Your task:
From the records below, copy every line that contains the word "round".
---- Data to process
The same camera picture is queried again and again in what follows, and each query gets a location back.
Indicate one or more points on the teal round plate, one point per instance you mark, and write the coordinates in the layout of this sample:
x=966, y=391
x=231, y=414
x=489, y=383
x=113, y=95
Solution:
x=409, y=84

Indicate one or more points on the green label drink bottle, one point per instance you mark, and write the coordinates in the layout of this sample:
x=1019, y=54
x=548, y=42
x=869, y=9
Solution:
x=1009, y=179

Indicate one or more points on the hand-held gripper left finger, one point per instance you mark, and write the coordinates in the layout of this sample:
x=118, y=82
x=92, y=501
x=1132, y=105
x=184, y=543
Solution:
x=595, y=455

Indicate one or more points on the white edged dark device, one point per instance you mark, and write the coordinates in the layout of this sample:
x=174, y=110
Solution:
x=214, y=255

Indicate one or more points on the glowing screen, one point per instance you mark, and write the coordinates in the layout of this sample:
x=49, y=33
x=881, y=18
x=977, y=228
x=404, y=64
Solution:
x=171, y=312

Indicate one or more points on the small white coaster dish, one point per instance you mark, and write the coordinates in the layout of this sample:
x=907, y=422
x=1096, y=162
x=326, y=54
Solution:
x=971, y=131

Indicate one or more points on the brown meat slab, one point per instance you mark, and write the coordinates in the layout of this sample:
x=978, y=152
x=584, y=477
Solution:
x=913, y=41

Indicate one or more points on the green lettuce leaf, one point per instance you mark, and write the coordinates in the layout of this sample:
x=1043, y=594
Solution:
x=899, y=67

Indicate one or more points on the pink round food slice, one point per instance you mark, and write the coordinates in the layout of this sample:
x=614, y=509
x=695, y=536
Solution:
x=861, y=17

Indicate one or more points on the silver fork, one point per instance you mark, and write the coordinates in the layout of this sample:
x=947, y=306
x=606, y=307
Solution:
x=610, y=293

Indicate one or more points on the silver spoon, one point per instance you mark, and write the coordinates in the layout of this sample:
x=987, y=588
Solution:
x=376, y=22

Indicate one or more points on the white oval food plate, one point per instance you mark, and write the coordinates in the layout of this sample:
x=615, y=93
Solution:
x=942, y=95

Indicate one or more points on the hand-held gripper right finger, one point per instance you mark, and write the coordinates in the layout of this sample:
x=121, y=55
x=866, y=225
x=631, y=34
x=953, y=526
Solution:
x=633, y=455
--------
Result of the exercise:
Indicate one or more points on the teal round plate, one point per instance you mark, and write the coordinates in the layout of this sample:
Indicate one or more points on the pink round food slice, one point per instance you mark, and write the coordinates in the layout of this sample:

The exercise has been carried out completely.